Terör azar. Herkes terörist ilan edilir…
“Beyaz Toroslar” ortaya çıkar…
Ve “Başkanlık sistemi” hikayeleri de uzaaar gider…
∗∗∗
Eğer halkımız gözünü açmazsa Türkiye benzeri hikayelere gebe…
16 Nisan 2017’de yapılan hileli referandum sonrası Türkiye Cumhuriyeti amorf bir rejimle yönetilmeye başladı.
2018’den beri de demokrasi, hak ve özgürlüklerin adım adım kısıtlandığına şahit olduk…
Devlet, halk adına var olmaktan çıktı…
AKP, devleti adeta işgal etti.
Kurum ve kuruluşların içeriği değişti…
Anayasada var olan” Laik demokratik sosyal hukuk devleti” ilkesi askıya alındı.
Şeffaf devlet ortadan kalktı…
Yolsuzluk usulsüzlük her yanı sardı…
Adeta devlet çökertildi, Türkiye Cumhuriyeti’nin tam bağımsızlığı yok edildi…
Dünyada en borçlu ülke haline getirildik…
Toprakların altı da, üstü de satıldı… Halka ait hiçbir şey kalmadı.
Yurttaşın can ve mal güvencesi de yok oldu…
∗∗∗
Ulusal bayramların anlam ve önemi kaybettirildi.
Yeni ve yapay bayramlar icat edildi.
Modern Türkiye’nin kurtarıcı ve kurucusu Mustafa kemal Atatürk’e olan düşmanlık had safhaya ulaştı.
Liboşlar sayesinde aydınlanma devrimleri yok edilmeye çalışıldı…
“Yetmez ama evet’ci” o liboşlar sonra bir kâğıt gibi buruşturup atıldı…
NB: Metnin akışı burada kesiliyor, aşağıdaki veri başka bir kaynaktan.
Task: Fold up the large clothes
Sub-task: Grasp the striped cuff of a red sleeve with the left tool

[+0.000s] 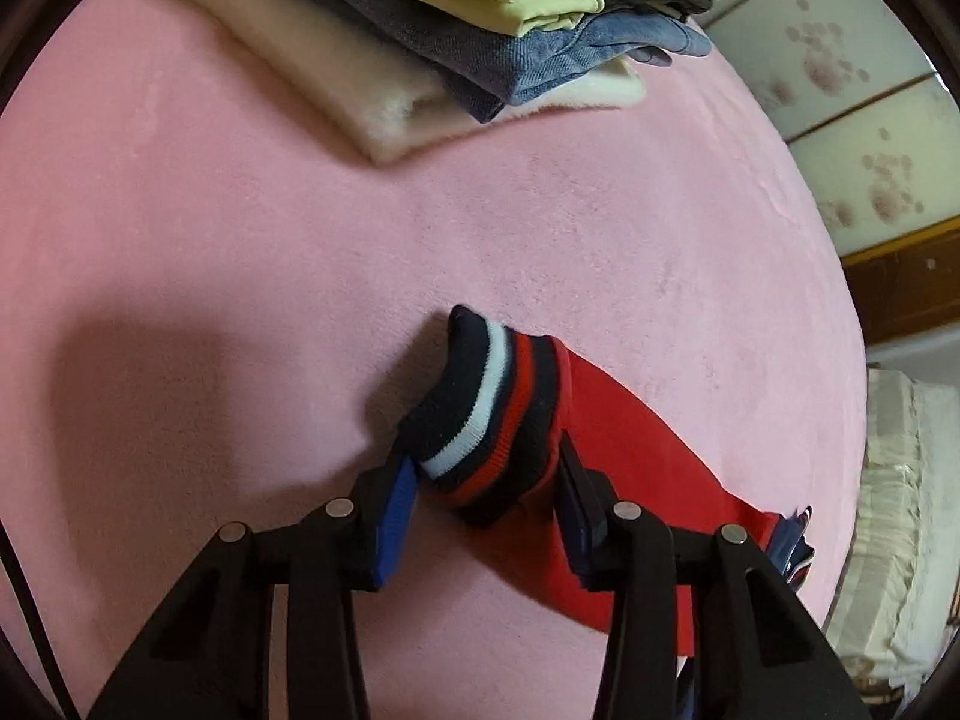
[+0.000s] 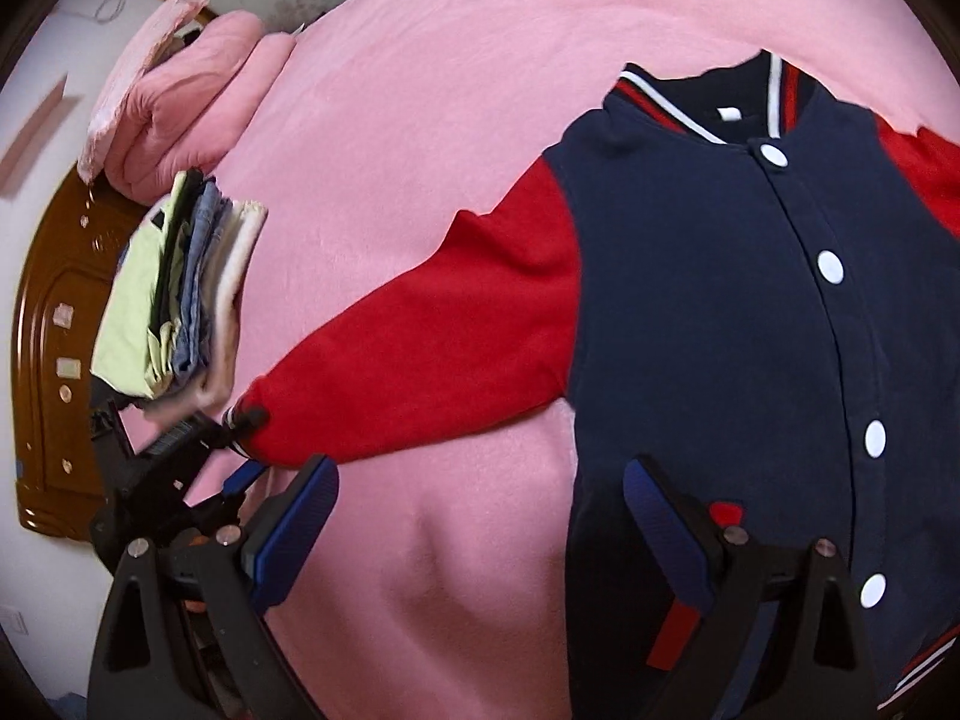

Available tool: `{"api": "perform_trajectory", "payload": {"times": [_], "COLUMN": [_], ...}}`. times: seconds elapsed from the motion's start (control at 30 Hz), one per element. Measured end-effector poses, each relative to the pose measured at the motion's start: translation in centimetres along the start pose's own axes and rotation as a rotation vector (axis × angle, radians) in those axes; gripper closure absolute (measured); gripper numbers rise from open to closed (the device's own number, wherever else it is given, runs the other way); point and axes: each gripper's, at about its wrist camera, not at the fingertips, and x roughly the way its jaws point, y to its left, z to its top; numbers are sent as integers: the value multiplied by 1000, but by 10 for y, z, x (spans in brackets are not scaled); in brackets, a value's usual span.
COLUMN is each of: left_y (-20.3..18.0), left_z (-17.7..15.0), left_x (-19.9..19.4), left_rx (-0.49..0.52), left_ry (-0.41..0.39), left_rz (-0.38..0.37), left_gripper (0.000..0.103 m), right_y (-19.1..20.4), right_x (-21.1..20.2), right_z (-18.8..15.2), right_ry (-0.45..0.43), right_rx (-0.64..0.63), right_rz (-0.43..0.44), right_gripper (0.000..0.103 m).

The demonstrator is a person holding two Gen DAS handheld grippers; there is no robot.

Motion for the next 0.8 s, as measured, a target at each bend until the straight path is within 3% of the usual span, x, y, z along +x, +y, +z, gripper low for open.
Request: {"api": "perform_trajectory", "payload": {"times": [0.13,0.3,0.47,0.63,0.8], "left_y": [-31,-90,-169,-238,-287], "left_z": [-12,-34,-79,-136,-191], "left_x": [-17,-57,-91,-95,-73], "left_rx": [40,148,305,400,490], "left_ry": [-87,-201,-268,-220,-112], "left_rz": [31,23,-50,-182,-196], "left_gripper": [78,79,79,79,78], "right_y": [-9,-31,-68,-121,-182], "right_x": [-10,-32,-62,-99,-130], "right_z": [2,10,25,46,66], "right_ry": [-17,-55,-98,-177,-232], "right_rx": [18,23,41,53,99], "right_rz": [28,63,76,41,-24], "right_gripper": [7,7,7,7,7]}}
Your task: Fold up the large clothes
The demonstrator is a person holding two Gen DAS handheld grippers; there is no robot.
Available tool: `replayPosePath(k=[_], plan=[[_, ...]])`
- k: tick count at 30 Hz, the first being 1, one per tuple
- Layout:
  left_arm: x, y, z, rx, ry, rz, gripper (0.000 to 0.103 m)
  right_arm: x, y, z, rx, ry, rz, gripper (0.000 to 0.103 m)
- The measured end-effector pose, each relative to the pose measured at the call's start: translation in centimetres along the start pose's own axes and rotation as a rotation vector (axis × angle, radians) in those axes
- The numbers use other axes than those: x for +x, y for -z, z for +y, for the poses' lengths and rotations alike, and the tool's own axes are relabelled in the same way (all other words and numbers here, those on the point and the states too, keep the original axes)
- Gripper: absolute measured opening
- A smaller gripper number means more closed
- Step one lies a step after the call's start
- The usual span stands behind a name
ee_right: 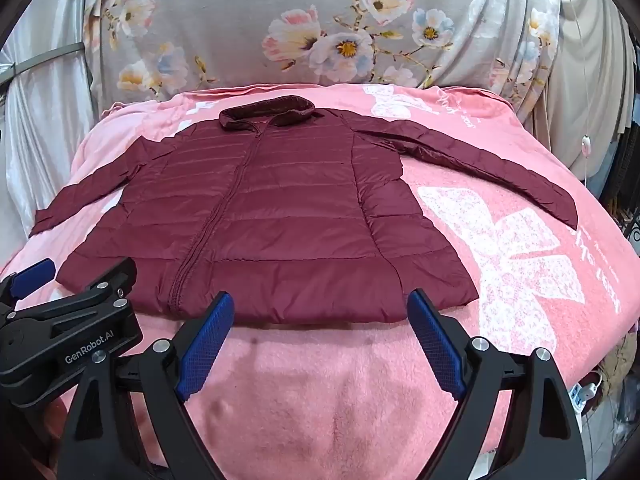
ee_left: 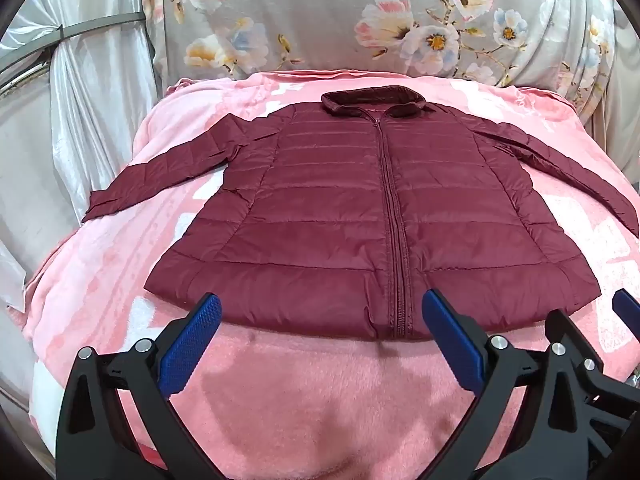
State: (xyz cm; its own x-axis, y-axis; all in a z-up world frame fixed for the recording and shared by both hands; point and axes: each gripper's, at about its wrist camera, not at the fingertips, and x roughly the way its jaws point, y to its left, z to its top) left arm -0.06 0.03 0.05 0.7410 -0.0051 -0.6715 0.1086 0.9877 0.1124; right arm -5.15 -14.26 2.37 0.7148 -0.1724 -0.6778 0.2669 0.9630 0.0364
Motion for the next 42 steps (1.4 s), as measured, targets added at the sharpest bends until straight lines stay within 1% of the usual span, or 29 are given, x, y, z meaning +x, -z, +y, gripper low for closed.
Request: replayPosePath(k=[9, 13, 17, 28, 42], plan=[[0.0, 0.1, 0.0, 0.003, -0.007, 0.015, 0.098, -0.2, 0.1, 0.3, -0.01, -0.001, 0.001, 0.086], [-0.7, 0.6, 1.1, -0.011, -0.016, 0.015, 0.098, -0.3, 0.2, 0.4, -0.009, -0.018, 0.001, 0.086], [-1.3, 0.3, 1.9, -0.028, -0.029, 0.02, 0.098, -1.2, 0.0, 0.8, -0.019, -0.022, -0.009, 0.086], [-2.3, 0.3, 3.6, -0.052, -0.072, 0.013, 0.098, -2.0, 0.0, 1.3, -0.031, -0.036, -0.028, 0.086], [-3.2, 0.7, 4.1, -0.051, -0.084, 0.001, 0.098, -3.0, -0.1, 1.9, -0.04, -0.041, -0.05, 0.086]])
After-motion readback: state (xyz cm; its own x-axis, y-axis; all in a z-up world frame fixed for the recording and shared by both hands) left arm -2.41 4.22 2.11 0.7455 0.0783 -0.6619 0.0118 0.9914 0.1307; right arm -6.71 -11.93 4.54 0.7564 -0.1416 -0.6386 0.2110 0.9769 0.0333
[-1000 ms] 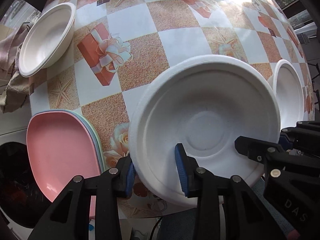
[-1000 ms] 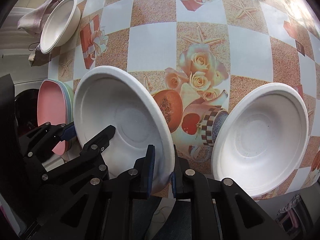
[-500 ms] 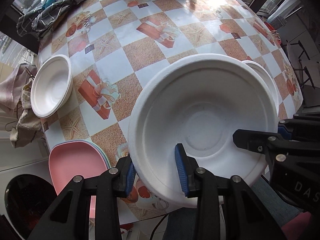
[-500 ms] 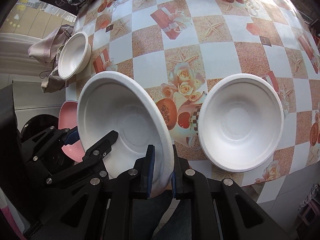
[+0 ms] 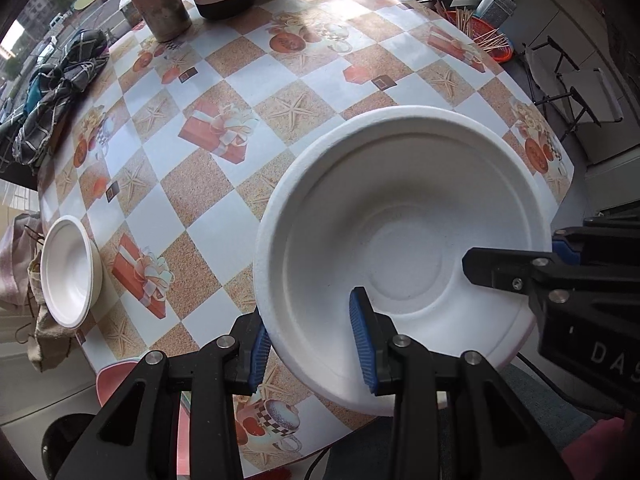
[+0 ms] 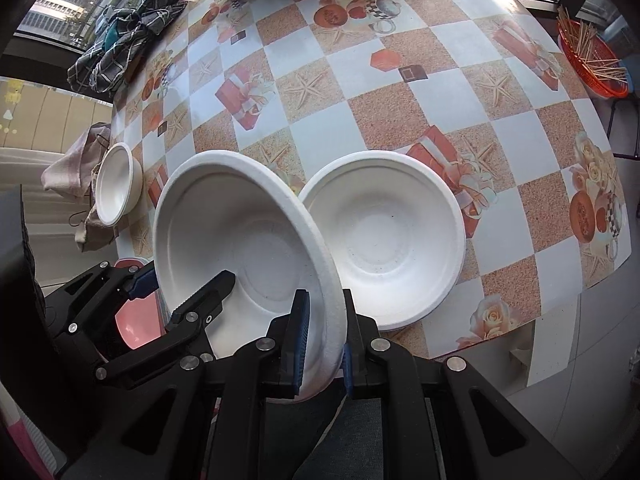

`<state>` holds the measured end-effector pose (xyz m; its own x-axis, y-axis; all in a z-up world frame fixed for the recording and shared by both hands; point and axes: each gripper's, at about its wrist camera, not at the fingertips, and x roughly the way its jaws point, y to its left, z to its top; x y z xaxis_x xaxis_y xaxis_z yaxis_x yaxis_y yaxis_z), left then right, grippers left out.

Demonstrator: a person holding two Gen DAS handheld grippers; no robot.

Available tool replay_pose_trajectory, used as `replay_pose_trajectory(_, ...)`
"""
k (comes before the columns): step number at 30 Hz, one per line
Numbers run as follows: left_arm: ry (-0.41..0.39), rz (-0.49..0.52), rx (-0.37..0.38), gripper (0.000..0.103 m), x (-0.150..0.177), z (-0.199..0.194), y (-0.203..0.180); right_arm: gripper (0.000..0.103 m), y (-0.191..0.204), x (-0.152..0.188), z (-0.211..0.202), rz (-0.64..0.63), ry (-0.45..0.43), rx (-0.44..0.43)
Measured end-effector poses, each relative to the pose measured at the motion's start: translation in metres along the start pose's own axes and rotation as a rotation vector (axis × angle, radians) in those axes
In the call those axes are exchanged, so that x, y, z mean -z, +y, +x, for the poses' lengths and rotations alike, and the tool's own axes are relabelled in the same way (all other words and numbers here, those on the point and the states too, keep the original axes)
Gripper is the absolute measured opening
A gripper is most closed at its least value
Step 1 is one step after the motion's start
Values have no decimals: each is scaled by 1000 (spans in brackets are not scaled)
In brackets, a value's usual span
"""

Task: Organize plates and bowls
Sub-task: 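Carry the second bowl over the first bowl and lower it inside, then open both grippers to release the nested bowl, then move both grippers to the rim of the third white bowl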

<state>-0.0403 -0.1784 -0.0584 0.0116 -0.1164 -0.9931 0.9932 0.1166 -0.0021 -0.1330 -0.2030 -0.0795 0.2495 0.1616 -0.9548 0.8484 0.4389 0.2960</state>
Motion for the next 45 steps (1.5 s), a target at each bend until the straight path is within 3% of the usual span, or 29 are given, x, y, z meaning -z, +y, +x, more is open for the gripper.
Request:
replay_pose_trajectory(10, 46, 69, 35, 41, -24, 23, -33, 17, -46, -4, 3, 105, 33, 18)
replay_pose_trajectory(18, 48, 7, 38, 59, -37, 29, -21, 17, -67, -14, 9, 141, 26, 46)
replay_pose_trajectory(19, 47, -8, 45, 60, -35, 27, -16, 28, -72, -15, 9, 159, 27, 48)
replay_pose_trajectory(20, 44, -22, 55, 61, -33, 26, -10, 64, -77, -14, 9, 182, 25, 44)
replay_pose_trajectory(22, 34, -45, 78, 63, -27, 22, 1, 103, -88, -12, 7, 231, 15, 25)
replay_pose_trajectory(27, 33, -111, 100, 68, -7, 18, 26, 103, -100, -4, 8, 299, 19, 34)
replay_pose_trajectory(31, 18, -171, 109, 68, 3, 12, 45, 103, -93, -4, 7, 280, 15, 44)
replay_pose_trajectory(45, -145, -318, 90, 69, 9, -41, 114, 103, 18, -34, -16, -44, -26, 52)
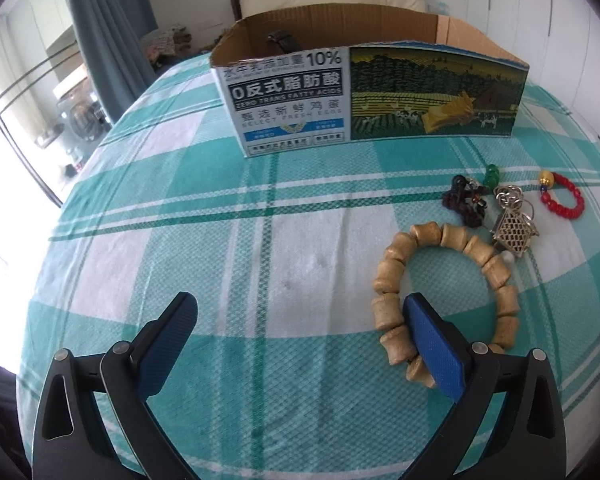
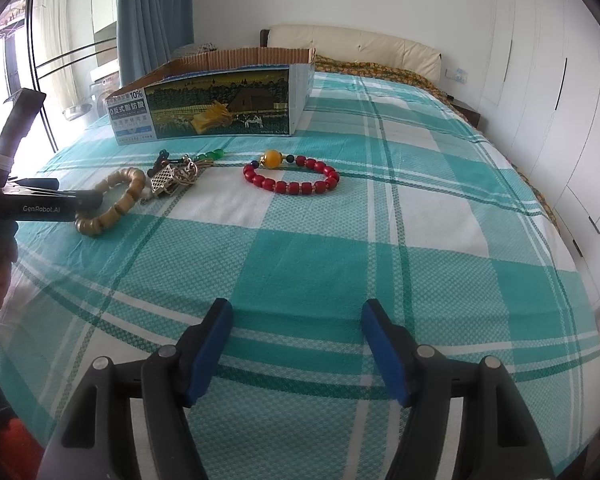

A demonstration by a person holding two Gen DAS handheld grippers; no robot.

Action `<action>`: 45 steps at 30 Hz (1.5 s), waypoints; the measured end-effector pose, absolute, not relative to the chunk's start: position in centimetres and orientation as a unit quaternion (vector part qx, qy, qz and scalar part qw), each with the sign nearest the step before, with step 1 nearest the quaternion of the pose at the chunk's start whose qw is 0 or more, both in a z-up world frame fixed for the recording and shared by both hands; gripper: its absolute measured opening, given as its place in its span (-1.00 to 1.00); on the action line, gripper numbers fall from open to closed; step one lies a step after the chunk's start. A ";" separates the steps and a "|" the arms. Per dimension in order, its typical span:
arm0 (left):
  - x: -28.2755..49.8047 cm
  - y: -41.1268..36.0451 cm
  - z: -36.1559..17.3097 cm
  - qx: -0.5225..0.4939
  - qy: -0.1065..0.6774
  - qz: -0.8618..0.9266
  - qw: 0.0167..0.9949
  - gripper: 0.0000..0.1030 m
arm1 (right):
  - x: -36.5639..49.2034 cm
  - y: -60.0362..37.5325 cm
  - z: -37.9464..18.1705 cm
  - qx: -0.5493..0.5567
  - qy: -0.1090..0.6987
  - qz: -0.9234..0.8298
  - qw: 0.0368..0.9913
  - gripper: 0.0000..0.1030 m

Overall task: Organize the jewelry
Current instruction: 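Grasp the wooden bead bracelet with the left tool while the right tool grasps the silver pendant keychain, then carry both items into the cardboard box and open both tools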

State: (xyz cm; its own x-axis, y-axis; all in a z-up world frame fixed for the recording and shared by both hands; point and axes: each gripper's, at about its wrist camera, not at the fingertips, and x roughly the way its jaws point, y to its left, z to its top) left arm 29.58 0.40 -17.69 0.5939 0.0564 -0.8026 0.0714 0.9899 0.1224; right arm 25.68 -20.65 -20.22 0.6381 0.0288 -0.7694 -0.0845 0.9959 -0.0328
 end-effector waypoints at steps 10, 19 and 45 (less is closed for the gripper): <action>28.3 1.6 -17.8 0.060 0.456 -0.013 0.888 0.94 | 32.7 -16.6 -18.5 0.096 0.426 0.146 0.888 0.30; 27.8 0.9 -17.6 0.018 0.455 -0.037 0.890 0.56 | 40.0 -13.1 -20.1 0.098 0.447 0.116 0.882 -0.42; 25.8 3.4 -7.1 -0.084 0.373 -0.141 0.913 -0.77 | 30.4 -18.1 -6.1 0.122 0.315 0.191 0.922 -0.87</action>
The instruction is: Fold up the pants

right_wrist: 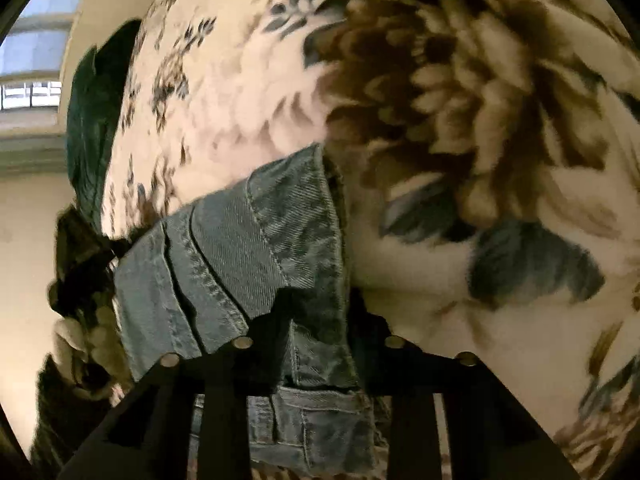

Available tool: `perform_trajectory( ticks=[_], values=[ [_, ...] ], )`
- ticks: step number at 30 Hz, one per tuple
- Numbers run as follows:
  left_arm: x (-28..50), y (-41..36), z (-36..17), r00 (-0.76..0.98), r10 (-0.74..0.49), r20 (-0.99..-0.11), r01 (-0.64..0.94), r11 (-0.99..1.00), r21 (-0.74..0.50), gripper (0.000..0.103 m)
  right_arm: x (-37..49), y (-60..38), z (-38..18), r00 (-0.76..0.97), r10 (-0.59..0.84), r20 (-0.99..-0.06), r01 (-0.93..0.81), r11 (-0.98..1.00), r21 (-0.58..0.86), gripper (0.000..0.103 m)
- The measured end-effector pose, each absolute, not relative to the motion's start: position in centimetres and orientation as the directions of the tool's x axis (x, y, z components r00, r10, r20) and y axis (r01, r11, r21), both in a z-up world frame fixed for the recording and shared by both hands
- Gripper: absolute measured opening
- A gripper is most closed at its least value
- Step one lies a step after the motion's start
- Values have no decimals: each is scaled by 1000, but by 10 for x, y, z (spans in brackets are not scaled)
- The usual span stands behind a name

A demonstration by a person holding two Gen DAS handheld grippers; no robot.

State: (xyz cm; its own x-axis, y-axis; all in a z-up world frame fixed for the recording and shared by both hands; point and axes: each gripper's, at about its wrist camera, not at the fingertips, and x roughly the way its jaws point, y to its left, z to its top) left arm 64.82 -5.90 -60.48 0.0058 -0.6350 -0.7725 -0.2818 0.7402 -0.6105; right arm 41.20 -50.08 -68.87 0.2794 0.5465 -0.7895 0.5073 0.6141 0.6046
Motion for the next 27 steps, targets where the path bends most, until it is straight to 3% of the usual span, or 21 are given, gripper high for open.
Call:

Şimdi toplum içine çıkamıyorlar…
∗∗∗
Eğitim, bilim yerine dine dayandırıldı…
Çağdaş eğitim/öğrenimden vazgeçildi, geleceğimiz olan çocuklarımız tarikatların eline bırakıldı…
Öyle ki, kendi dilinden yazılan ve konuşulanı anlamayan, dilin kurallarını yok sayan bir cehalet yaratıldı…
Kalitesi düşürülen ve bilim yuvası olmaktan çıkarılan üniversite ve yüksek okul mezunu milyonlarca genç, hem yetersiz eğitim aldılar, hem de işsiz kaldılar…
∗∗∗
Bir ülkenin sömürüye açık olması için yurttaşı cahil ve yoksul bırakılmalı…
Ve ne yazık ki ülkemiz içinde bu kural geçerli kılındı…
AKP, 22 yılda Türkiye’nin ekonomisi bilinçli olarak çökertti…
Üretmeyen dışa bağımlı bir noktaya bilinçli olarak getirdi…
Defalarca yazdım, 3 Trakya büyüklüğünde toprağımız” tarım dışı” bırakıldı…
Şimdi, 129 ülkeden döviz vererek 159 çeşit tarım ürünü alıyoruz.
Gıda enflasyonu dünyada gerilerken Türkiye’de %70,5’la rekor kırıyor…
Yani, artık aç bıraktırılan bir ülkede yaşıyoruz…
∗∗∗
Memlekette hal böyleyken, AKP şimdi yeni bir oyunun peşinde!
Adalet Bakanlığının Meclis’e sunmayı planladığı 9. Yargı paketinde yer alan “etki ajanlığı” düzenlemesi.!!!..
Türk Ceza Kanunu’nun “devlet güvenliği ile ilgili belgeleri elinde bulundurma suçunu” düzenleyen 339. Maddesine ek olarak “yeni tip ajanlık faaliyeti” başlığı altında zorlama bir suç yaratılıyor…
Bu taslak; “düşünen, direnen ve yurttaşları bilgilendirmek için çaba gösteren her yurtseverleri casus yapacaktır…
Bu kadar vicdansızca bir suç olamaz…
Şeffaflıktan çıkarılan devleti, alenen soymaya çalışanları ifşa etmenin casusluk olarak kabul edilmesi, dikta rejimine geçmenin yumuşak adımıdır…
Bu maddeye dayanılarak iktidara muhalefet yapan, yolsuzluk ve usulsüzlükleri ortaya koyan siyasetçi, gazeteci, vb’leri, her kimse, iktidar tarafından “casus” damgasıyla yaftalanarak susturulacaktır!!!
Böyle bir anlayışın demokrasi de yeri yoktur.